Однажды Юлу и её напарницу случайно забыли в бескрайней донбасской степи. Им сказали, чтобы они не покидали позиций, так как могла идти вторая колонна. Девочки остались, а основная группа уехала. Девочки переговаривались по рации и недоумевали, почему их оставили. Прошёл час, никого нет, прошёл второй, ничего не происходит. Время - глухая ночь.

- Юла, ты в основном работала ночью или днём?

- Ночью, не помню, чтобы были дневные выезды… Мы шли тогда пять часов. С трёх часов ночи до восьми часов утра. К восьми были в Донецке. В шлёпках, шортах и футболках.
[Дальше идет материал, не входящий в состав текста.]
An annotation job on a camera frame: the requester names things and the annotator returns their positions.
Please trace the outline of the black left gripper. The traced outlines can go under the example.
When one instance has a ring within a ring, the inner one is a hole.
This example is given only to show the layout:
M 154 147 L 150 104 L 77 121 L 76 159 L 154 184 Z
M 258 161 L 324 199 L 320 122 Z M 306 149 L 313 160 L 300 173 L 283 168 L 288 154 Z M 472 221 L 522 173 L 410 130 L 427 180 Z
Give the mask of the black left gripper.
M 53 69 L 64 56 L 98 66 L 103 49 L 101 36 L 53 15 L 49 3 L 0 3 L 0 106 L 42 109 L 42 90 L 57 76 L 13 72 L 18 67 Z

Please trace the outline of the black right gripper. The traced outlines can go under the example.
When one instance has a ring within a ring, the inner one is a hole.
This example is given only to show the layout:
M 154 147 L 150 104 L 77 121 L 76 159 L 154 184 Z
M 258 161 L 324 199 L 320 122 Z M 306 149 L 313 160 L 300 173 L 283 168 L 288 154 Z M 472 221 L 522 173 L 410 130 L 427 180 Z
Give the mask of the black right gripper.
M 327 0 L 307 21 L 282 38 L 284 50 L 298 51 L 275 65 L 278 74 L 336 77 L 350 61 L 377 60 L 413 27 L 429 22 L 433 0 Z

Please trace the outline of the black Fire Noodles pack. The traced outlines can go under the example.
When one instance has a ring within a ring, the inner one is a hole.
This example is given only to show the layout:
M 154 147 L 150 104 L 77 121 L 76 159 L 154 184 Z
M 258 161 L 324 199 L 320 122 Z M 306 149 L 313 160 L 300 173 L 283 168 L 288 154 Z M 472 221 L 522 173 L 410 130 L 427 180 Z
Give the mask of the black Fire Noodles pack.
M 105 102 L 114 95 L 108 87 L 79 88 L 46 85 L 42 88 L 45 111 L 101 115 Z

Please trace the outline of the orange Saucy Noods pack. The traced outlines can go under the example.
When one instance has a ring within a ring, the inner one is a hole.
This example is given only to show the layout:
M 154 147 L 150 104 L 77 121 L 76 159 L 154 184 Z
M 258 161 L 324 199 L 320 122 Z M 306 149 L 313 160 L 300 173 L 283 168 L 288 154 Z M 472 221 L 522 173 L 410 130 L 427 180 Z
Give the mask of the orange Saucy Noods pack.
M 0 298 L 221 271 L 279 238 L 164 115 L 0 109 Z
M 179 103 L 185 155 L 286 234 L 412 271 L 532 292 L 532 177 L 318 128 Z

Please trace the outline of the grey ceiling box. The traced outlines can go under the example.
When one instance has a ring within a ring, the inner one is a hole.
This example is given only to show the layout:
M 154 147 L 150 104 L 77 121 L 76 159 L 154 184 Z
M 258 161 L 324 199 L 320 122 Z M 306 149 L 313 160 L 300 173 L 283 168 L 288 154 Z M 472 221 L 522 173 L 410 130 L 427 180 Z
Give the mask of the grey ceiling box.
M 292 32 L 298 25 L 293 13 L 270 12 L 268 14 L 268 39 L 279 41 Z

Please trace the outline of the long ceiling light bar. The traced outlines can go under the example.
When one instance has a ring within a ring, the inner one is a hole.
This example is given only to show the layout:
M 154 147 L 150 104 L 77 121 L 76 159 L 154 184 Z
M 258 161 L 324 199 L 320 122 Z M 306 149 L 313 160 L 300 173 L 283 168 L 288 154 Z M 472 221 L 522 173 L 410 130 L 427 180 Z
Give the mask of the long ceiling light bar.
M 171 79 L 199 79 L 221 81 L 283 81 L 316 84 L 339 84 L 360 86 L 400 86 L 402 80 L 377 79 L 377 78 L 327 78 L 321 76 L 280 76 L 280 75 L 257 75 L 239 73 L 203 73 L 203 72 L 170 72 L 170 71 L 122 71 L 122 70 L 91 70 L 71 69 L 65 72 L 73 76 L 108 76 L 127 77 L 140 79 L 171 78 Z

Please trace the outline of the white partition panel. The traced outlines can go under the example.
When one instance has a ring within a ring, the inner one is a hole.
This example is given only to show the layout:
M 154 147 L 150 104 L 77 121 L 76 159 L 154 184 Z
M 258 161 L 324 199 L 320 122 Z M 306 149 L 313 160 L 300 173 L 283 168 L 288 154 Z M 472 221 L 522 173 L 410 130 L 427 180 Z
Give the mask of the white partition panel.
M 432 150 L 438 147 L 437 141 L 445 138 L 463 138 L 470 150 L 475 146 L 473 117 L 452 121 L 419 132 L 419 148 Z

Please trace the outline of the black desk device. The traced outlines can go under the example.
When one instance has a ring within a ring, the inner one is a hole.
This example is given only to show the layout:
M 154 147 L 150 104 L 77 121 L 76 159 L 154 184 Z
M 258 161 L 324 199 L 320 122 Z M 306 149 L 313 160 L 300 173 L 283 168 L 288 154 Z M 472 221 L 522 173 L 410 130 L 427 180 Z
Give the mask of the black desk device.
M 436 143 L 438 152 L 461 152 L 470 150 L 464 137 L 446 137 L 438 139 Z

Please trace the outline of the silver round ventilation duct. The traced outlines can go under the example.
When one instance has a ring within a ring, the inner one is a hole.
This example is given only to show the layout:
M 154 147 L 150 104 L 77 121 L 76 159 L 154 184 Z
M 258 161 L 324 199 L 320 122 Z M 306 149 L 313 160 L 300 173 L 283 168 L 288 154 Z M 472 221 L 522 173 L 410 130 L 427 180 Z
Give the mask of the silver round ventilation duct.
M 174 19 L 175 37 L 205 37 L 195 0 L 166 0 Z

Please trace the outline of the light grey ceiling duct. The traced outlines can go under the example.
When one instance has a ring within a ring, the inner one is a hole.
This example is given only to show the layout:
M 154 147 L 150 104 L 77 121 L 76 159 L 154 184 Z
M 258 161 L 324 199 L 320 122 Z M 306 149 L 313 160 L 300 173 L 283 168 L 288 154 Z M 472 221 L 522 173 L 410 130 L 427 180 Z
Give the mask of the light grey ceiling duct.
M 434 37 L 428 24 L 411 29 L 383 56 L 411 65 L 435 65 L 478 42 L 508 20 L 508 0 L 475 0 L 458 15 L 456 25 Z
- Вы что лежали в таком виде?- изумилась я.

- Нет, у нас сверху были комбинезоны, мы их сняли, замотали в них винтовки и всё это дело закопали. Они там где-то и лежат сейчас, наверное, если их никто не откопал, но это вряд ли. А пошлёпали мы по гражданке, конечно. Вид был двух деревенских девчонок. По дороге цветов нарвали, целые огромные охапки, шли и драли вдоль трассы, делали это для маскировки. Остановились около украинского блок-поста и подарили пацанам цветы. У моей напарницы выдающийся бюст, на него всегда все заглядывались. Подарили пацанам цветы и сказали что-то типа, что они нас защищают. Пацаны слушали и расцветали от наших слов и цветов. Две обычные деревенские девки с раскрасневшимися лицами, а на деле…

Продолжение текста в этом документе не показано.